Una de las ventajas de vivir en una gran ciudad es la cantidad de elementos de ocio de los que se pueden disfrutar. Desde ir al cine, visitar un museo, disfrutar de un parque temático  o pasear por un espacio verde, cualquiera de ellos es una opción perfecta para disfrutar del tiempo libre. Pero también es real que en muchos parques y jardines encontramos a personas sin hogar. Ya sea sentado en un banco o tumbado entre cartones, para mantener el calor corporal, les podemos encontrar por toda la ciudad. La situación de muchos de ellos engloba cualquier tipo de causalidad. Y las soluciones que se pueden dar para mejorar su situación requieren de mucha perseverancia, ya que, en la mayoría de los casos, se niegan a abandonar el lugar donde habitan o el tipo de vida al que ya han hecho suyo.

Desde la ciudad alemana de Ulm, situada a orillas del Danubio, un grupo de diseñadores ha ideado una posible solución para estos casos difíciles. Ulm es conocida por ser una de las ciudades más volcada con la ayuda a la comunidad y que mejor calidad de vida ofrece a sus habitantes. En un plazo relativamente corto de tiempo se pensó en una alternativa para dar cobijo a las personas sin hogar que necesitaban un lugar caliente donde hospedarse pero que se negaban a abandonar la noche en la calle.

Así, el equipo de diseño Bootschaft junto con el equipo informático Resistance and Son y la marca de productos digitales Florian Geiselhart se pusieron manos a la obra para fabricar la denominada Ulmer Nest. La Ulmer Nest es una cabina que permite albergar en su interior a una persona. Su aspecto exterior es un tanto “galáctico”, pero el interior acoge un somier de madera que permite a su morador pasar la noche sin estar a la intemperie.

La Ulmer Nest está forrada en su interior de madera, de manera que permite mantener el calor en el interior y evitar la muerte por congelación que muchas de estar personas sufre. Un panel solar exterior permite almacenar toda la energía necesaria para después transformarse en calor en el interior.

Estas cabinas están pensadas para poder ser instaladas en parques o jardines, sin alterar demasiado el mobiliario urbano. Además, las Ulmer Nest suponen una forma segura de pasar la noche en el exterior.
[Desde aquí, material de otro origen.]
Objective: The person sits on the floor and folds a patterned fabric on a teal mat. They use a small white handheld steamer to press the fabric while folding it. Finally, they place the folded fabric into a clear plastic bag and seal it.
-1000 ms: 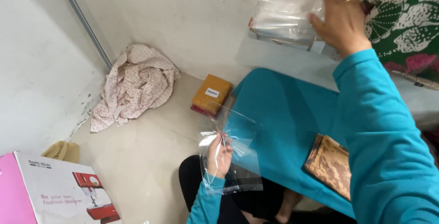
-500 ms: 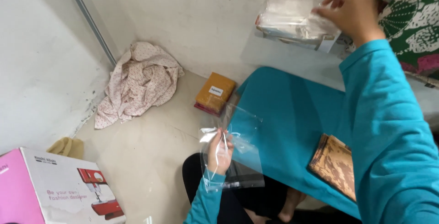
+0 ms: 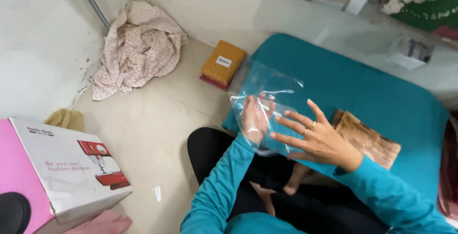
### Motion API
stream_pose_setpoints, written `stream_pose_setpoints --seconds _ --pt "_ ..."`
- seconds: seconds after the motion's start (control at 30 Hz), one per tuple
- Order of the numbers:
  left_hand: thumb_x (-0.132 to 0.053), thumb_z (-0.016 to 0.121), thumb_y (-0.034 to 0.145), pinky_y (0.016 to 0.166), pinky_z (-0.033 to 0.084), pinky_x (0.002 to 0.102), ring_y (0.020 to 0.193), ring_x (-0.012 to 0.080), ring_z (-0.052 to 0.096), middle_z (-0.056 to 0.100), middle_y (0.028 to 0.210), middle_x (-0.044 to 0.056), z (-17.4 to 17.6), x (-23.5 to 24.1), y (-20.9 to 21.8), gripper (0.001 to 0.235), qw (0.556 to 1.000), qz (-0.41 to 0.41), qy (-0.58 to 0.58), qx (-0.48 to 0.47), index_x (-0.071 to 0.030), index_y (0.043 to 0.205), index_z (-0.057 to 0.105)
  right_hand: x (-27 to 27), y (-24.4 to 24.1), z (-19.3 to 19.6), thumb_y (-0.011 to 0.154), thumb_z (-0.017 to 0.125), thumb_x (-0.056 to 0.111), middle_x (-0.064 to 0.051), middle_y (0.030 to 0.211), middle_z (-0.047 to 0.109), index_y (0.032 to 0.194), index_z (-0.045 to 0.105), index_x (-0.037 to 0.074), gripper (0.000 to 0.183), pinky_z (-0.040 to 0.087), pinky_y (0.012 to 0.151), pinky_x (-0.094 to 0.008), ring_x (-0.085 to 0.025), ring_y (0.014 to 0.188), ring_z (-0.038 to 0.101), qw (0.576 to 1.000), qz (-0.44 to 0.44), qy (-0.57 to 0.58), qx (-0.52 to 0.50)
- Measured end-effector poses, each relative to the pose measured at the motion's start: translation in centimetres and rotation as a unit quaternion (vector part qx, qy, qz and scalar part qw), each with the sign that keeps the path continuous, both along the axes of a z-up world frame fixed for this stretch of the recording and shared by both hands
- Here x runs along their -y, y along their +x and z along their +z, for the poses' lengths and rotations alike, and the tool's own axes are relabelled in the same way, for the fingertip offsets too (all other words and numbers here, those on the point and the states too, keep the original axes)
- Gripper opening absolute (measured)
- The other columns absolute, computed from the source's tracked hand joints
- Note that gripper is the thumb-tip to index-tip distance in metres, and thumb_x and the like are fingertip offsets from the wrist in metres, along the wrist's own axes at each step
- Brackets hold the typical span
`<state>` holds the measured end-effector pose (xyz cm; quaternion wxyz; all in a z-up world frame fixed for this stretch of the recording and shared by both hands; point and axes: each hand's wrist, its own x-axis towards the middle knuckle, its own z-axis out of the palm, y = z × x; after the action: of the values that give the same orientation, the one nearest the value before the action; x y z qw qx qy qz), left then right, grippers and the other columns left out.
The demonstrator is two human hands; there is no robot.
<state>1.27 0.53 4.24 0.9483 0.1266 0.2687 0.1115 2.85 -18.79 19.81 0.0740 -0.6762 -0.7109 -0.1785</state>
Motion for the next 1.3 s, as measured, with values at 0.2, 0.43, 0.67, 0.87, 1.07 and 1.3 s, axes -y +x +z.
stream_pose_setpoints --seconds 0.2,0.43,0.67,0.87,1.07,1.3 --pt "-0.032 0.044 0.111 0.107 0.055 0.057 0.121 0.0408 0.061 0.057 0.122 0.009 -3.8 4.0 1.6 0.013 0.995 0.063 -0.071 0.011 -0.028 0.099 0.045 3.0 -0.7 -3.7 0.09 0.074 0.026 -0.005 0.128 0.069 0.112 0.074 0.019 0.023 0.037 0.118 -0.057 -0.027 0.115 0.068 0.978 -0.089 0.181 -0.058" --pt "-0.035 0.043 0.109 0.104 0.055 0.048 0.104 0.0303 0.064 0.054 0.112 0.005 0.4 5.1 0.4 0.008 0.992 0.084 -0.06 -0.068 -0.027 0.107 0.042 4.1 -3.0 -6.3 0.098 0.062 0.032 -0.007 0.13 0.068 0.122 0.069 0.016 0.03 0.045 0.11 -0.051 -0.027 0.115 0.068 0.974 -0.097 0.198 -0.056" --pt "-0.015 0.059 0.104 0.094 0.055 0.028 0.099 0.0129 0.056 0.047 0.113 -0.001 10.1 6.6 -3.7 0.02 0.971 0.091 0.214 -0.06 -0.02 0.116 0.044 6.7 -1.7 -4.4 0.1 0.073 0.003 -0.019 0.095 0.076 0.099 0.064 -0.002 0.01 0.062 0.08 -0.04 -0.023 0.084 0.075 0.652 -0.274 0.414 -0.573" --pt "-0.01 0.063 0.101 0.081 0.056 0.025 0.102 0.0122 0.055 0.054 0.113 0.003 10.3 6.8 -4.7 0.019 0.857 0.111 0.504 -0.003 -0.015 0.112 0.049 7.8 -0.2 -5.5 0.101 0.068 0.006 -0.019 0.1 0.075 0.111 0.064 0.001 0.012 0.067 0.076 -0.033 -0.022 0.088 0.078 0.447 -0.239 0.463 -0.727" --pt "-0.008 0.074 0.09 0.102 0.051 0.043 0.129 0.0317 0.051 0.042 0.144 0.009 11.5 8.0 -5.7 0.033 0.697 0.06 0.714 0.017 -0.014 0.117 0.056 8.5 0.9 -8.2 0.093 0.077 0.004 -0.017 0.102 0.076 0.107 0.07 0.0 0.016 0.068 0.076 -0.034 -0.02 0.086 0.078 0.403 -0.273 0.469 -0.738" --pt "-0.01 0.078 0.086 0.116 0.028 0.067 0.15 0.0559 0.022 0.02 0.164 0.025 10.2 10.3 -6.0 0.046 0.621 -0.027 0.781 0.056 -0.013 0.129 0.06 8.2 1.3 -8.1 0.094 0.075 0.004 -0.017 0.096 0.075 0.11 0.069 0.002 0.017 0.069 0.074 -0.031 -0.021 0.084 0.079 0.39 -0.266 0.48 -0.739"
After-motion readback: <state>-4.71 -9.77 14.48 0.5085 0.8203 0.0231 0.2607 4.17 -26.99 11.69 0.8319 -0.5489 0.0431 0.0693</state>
Muchas de estas personas sufren alguna enfermedad mental y la mayoría se siente atemorizada ante la idea de ser víctimas de algún tipo de violencia. Son las posibles consecuencias de una vida dura y una realidad ante la cual poco conocemos.

Las Ulmer Nest se consolidan así como una alternativa eficaz ante un problema mundial. Dar cobijo a las personas sin hogar, utilizando la innovación y todos los medios a nuestro alcance, parece estar más cerca que nunca. Seguramente, en el futuro seamos capaces de ofrecer soluciones acordes a las necesidades de estas personas. Las Ulmer Nest sólo son el comienzo.